If you have ever wondered if intense and fast exercise is more effective than slow exercise, the first thing to say is that there is no one better than another, they are simply different. Discover the benefits of each of them and which one to choose according to your goals.

To be successful, a good training plan must take into account different variables that range from the basic exercises to include in each routine, to the rest days after exercising and recovery. It is also essential that you determine the pace at which each session should take place, because the speed, intensity and time spent exercising are factors that will influence the results.

Slow or fast training: how are they different?

It is not just a matter of minutes. A workout in which you give your best in a short period of time and another in which you work more slowly can be just as intense, but in each of them the body’s response is different.

In a fast and intense exercise routine, the body burns a large number of calories for energy (explosive energy) in a short time. It is what happens, for example, in an aerobic circuit training in a session cross fit or in a train of running with high intensity interval training (HIIT). Exercising in this way implies not only working hard by raising the heart rate to 80% – 90% of cardiovascular capacity, but also getting the metabolic rate to rise , so that the body continues to burn calories and also fats once the session.

It must be borne in mind that, after such an intense effort, our body will continue to demand energy to be able to recover , bringing the muscles the extra oxygen they need (which is known as COPD), working on the elimination of excess lactic acid generated or simply contributing to the normalization of respiration, body temperature and heart rate . All these functions translate into the need for higher caloric expenditure.

In long and slow training, of at least 30 – 40 minutes of exercise, our body works differently. The effort may seem less intense, but, in reality, it takes a long time, so the result can be just as satisfying. In this case, our body ends up depleting direct energy reserves (glucose) and has to resort to accumulated fats to maintain physical activity.

In this sense, it can be the ideal training if what it is about is to reduce adipose tissue and gain muscle definition. In fact, if you are looking for this, you should extend your sessions to 60 minutes or more, since it is in that time frame when fat burning increases the most.

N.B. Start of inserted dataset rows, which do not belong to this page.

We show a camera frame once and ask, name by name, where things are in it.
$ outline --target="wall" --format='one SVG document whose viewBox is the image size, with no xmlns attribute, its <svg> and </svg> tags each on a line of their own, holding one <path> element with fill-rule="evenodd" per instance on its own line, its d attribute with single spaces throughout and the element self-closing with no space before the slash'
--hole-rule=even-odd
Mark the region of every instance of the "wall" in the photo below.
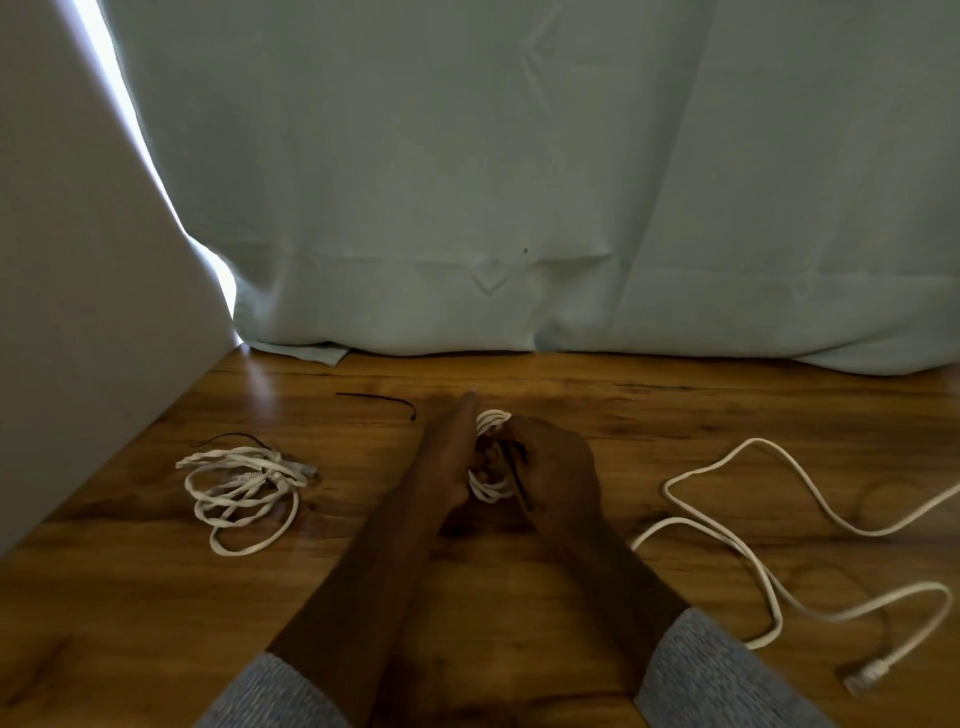
<svg viewBox="0 0 960 728">
<path fill-rule="evenodd" d="M 0 552 L 234 341 L 70 12 L 0 0 Z"/>
</svg>

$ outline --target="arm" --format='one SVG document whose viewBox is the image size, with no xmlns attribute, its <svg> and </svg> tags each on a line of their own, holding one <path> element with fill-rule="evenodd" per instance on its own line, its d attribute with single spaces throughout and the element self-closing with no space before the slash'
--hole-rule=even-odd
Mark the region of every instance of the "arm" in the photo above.
<svg viewBox="0 0 960 728">
<path fill-rule="evenodd" d="M 586 440 L 517 416 L 500 436 L 522 445 L 525 457 L 514 458 L 521 507 L 630 658 L 634 702 L 651 728 L 833 725 L 620 541 L 603 518 Z"/>
<path fill-rule="evenodd" d="M 276 636 L 269 654 L 248 667 L 200 725 L 346 726 L 344 718 L 353 726 L 367 724 L 436 535 L 447 513 L 467 499 L 476 415 L 476 393 L 468 393 L 427 427 L 399 485 L 373 510 L 334 570 Z M 270 679 L 258 681 L 264 670 Z M 245 682 L 251 671 L 254 675 Z M 262 703 L 265 697 L 270 712 L 252 717 L 255 700 Z M 291 715 L 292 703 L 302 711 Z"/>
</svg>

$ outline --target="uncoiled white cable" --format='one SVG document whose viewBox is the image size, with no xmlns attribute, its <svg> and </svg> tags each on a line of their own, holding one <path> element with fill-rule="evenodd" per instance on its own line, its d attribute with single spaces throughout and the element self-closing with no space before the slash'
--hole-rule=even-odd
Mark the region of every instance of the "uncoiled white cable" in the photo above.
<svg viewBox="0 0 960 728">
<path fill-rule="evenodd" d="M 917 645 L 922 643 L 927 637 L 929 637 L 937 627 L 940 626 L 941 622 L 949 614 L 950 606 L 953 603 L 953 594 L 950 592 L 950 589 L 940 582 L 936 581 L 921 581 L 916 584 L 909 584 L 899 589 L 895 589 L 892 592 L 887 594 L 877 596 L 869 601 L 860 604 L 859 606 L 852 607 L 851 609 L 845 609 L 840 612 L 818 612 L 816 610 L 810 609 L 803 605 L 795 596 L 793 596 L 786 587 L 784 587 L 774 574 L 767 569 L 767 567 L 760 561 L 756 554 L 747 546 L 743 541 L 741 541 L 736 534 L 730 531 L 725 526 L 721 525 L 717 521 L 711 519 L 709 516 L 704 515 L 698 511 L 693 506 L 683 502 L 678 497 L 670 493 L 670 488 L 679 483 L 681 480 L 686 480 L 692 475 L 699 475 L 701 473 L 708 473 L 709 471 L 716 470 L 717 468 L 722 468 L 724 465 L 729 463 L 731 460 L 736 457 L 736 455 L 743 450 L 744 448 L 752 445 L 753 443 L 759 443 L 765 445 L 768 448 L 776 451 L 780 456 L 782 456 L 787 463 L 789 463 L 797 474 L 803 479 L 804 484 L 809 489 L 810 493 L 816 499 L 817 503 L 824 510 L 824 513 L 827 514 L 827 517 L 836 523 L 841 528 L 855 533 L 858 536 L 869 536 L 869 537 L 880 537 L 888 536 L 891 533 L 899 531 L 902 528 L 905 528 L 907 525 L 918 519 L 920 516 L 925 514 L 932 508 L 935 508 L 940 503 L 944 502 L 948 498 L 951 498 L 957 493 L 960 493 L 960 483 L 954 485 L 952 488 L 948 488 L 939 496 L 932 498 L 924 505 L 917 508 L 915 511 L 900 519 L 891 526 L 886 528 L 880 528 L 876 531 L 865 531 L 863 529 L 857 528 L 856 526 L 847 523 L 842 518 L 837 516 L 836 513 L 829 507 L 827 502 L 824 500 L 824 497 L 820 494 L 820 491 L 817 490 L 817 487 L 813 484 L 813 481 L 810 479 L 809 475 L 806 474 L 804 469 L 785 449 L 781 448 L 776 443 L 773 443 L 769 440 L 764 440 L 759 437 L 752 437 L 749 440 L 741 443 L 739 446 L 730 451 L 725 457 L 717 460 L 712 465 L 707 465 L 704 468 L 698 468 L 697 470 L 688 471 L 687 473 L 682 473 L 676 477 L 672 477 L 663 483 L 660 492 L 663 497 L 669 500 L 671 503 L 677 507 L 683 509 L 686 513 L 690 514 L 694 519 L 687 518 L 668 518 L 663 521 L 657 522 L 640 534 L 634 542 L 631 544 L 631 548 L 636 551 L 644 541 L 650 538 L 657 531 L 665 528 L 668 525 L 682 524 L 690 526 L 691 528 L 696 528 L 702 533 L 706 533 L 708 536 L 712 536 L 717 541 L 720 541 L 730 548 L 734 549 L 747 560 L 753 564 L 756 569 L 757 577 L 760 580 L 760 586 L 764 592 L 764 595 L 767 600 L 767 604 L 770 607 L 770 614 L 773 617 L 774 625 L 767 631 L 765 634 L 757 637 L 755 640 L 751 640 L 747 643 L 747 647 L 750 649 L 759 649 L 773 642 L 783 629 L 783 614 L 780 610 L 780 602 L 777 599 L 777 593 L 780 594 L 787 602 L 789 602 L 793 607 L 795 607 L 801 613 L 807 615 L 808 617 L 813 617 L 814 619 L 820 619 L 823 621 L 830 622 L 840 622 L 847 621 L 848 619 L 856 619 L 858 617 L 863 617 L 864 615 L 870 614 L 871 612 L 881 609 L 888 604 L 892 604 L 895 601 L 906 598 L 911 595 L 920 594 L 922 592 L 940 592 L 944 595 L 944 601 L 940 606 L 940 609 L 927 621 L 927 623 L 914 634 L 909 640 L 904 642 L 900 647 L 897 647 L 889 654 L 882 658 L 877 658 L 868 662 L 861 670 L 855 672 L 852 675 L 849 675 L 844 679 L 844 685 L 850 692 L 859 693 L 868 688 L 870 688 L 873 683 L 879 680 L 883 675 L 885 675 L 890 667 L 903 659 L 907 654 L 909 654 Z"/>
<path fill-rule="evenodd" d="M 510 413 L 502 409 L 488 409 L 486 412 L 481 412 L 477 415 L 477 437 L 494 427 L 503 425 L 509 419 Z M 501 480 L 499 483 L 481 483 L 476 475 L 467 471 L 467 482 L 473 494 L 485 503 L 496 503 L 503 498 L 514 496 L 514 491 L 506 480 Z"/>
<path fill-rule="evenodd" d="M 177 463 L 177 468 L 194 468 L 194 471 L 183 481 L 183 487 L 197 500 L 193 506 L 194 515 L 204 523 L 213 526 L 213 530 L 210 531 L 210 548 L 221 556 L 246 556 L 256 553 L 280 538 L 297 516 L 297 509 L 300 507 L 299 489 L 306 485 L 309 478 L 317 474 L 317 469 L 313 466 L 284 460 L 281 453 L 264 448 L 214 449 L 209 452 L 196 452 L 189 457 L 184 457 Z M 198 490 L 193 485 L 193 478 L 198 473 L 236 468 L 243 468 L 246 472 L 234 475 L 205 491 Z M 268 483 L 274 487 L 274 490 L 266 496 L 258 497 L 260 489 Z M 217 533 L 221 528 L 239 528 L 259 520 L 267 515 L 278 500 L 287 495 L 293 499 L 290 514 L 283 525 L 269 538 L 253 546 L 241 548 L 239 551 L 225 548 L 217 539 Z M 251 516 L 236 521 L 229 519 L 237 508 L 257 508 L 258 506 L 259 509 Z M 213 508 L 227 510 L 218 517 L 208 516 L 206 512 Z"/>
</svg>

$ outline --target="sleeve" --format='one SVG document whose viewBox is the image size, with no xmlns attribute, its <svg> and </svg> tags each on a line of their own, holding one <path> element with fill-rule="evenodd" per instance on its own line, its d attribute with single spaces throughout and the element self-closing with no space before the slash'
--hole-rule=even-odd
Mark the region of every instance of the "sleeve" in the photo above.
<svg viewBox="0 0 960 728">
<path fill-rule="evenodd" d="M 196 728 L 350 728 L 326 695 L 265 652 L 216 699 Z"/>
<path fill-rule="evenodd" d="M 663 636 L 634 704 L 651 728 L 836 728 L 698 609 Z"/>
</svg>

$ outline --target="wooden surface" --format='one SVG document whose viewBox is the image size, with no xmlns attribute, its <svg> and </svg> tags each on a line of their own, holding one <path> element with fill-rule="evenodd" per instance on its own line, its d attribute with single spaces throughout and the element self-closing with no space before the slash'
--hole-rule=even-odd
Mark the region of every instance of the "wooden surface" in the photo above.
<svg viewBox="0 0 960 728">
<path fill-rule="evenodd" d="M 785 446 L 837 512 L 864 527 L 898 519 L 960 473 L 955 369 L 867 378 L 587 354 L 351 354 L 329 369 L 238 350 L 0 565 L 0 724 L 189 725 L 329 571 L 406 467 L 422 423 L 469 386 L 486 406 L 584 433 L 625 539 L 664 515 L 664 479 L 753 435 Z M 401 404 L 336 392 L 402 397 L 420 416 L 411 423 Z M 229 430 L 323 477 L 290 532 L 237 559 L 210 551 L 173 470 L 192 444 Z M 754 546 L 810 606 L 843 607 L 917 579 L 960 589 L 960 501 L 891 538 L 856 539 L 761 450 L 678 492 Z M 618 656 L 515 508 L 473 503 L 444 527 L 384 682 L 380 724 L 642 725 Z M 228 543 L 259 540 L 282 517 Z M 643 556 L 734 635 L 767 626 L 751 575 L 719 544 L 669 530 Z M 898 643 L 935 604 L 915 597 L 842 625 L 785 607 L 783 637 L 760 654 L 849 728 L 955 725 L 955 615 L 870 695 L 850 697 L 833 674 Z"/>
</svg>

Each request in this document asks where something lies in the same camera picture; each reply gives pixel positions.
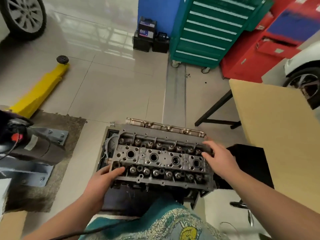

Slow or fast exercises: pros and cons according to objectives

When deciding to train quickly or slowly, you must take into account a series of considerations so that you get the most out of each session and get closer to the goals you have set for yourself.

  1. The short and intense training is not suitable for everyone. It requires a prior good physical shape, precisely because it demands the maximum from your body in a few minutes. If you are not sufficiently prepared, the risk of injury with this way of exercising is greater than if you choose to do it more slowly.
  2. Due to the caloric expenditure generated during and after exercise in a HIIT training, this type of training, intense and fast, is the best if your goal is to lose weight. On the other hand, if you work strength to gain muscle definition, slow training will not only help you achieve it, but will also help you gain resistance by improving the execution technique of each exercise.
  3. In sports that combine speed and endurance, such as running, the ideal is to combine short and intense workouts with those that maintain a moderate intensity for longer. This way you will be faster and you will also be able to run for longer.

As you can see, both the intense and fast training and the long and slow can help you achieve your goals with the training routine , you just have to put into practice the most appropriate one at all times and consult your doubts with a personal trainer or your fitness monitor. Gym.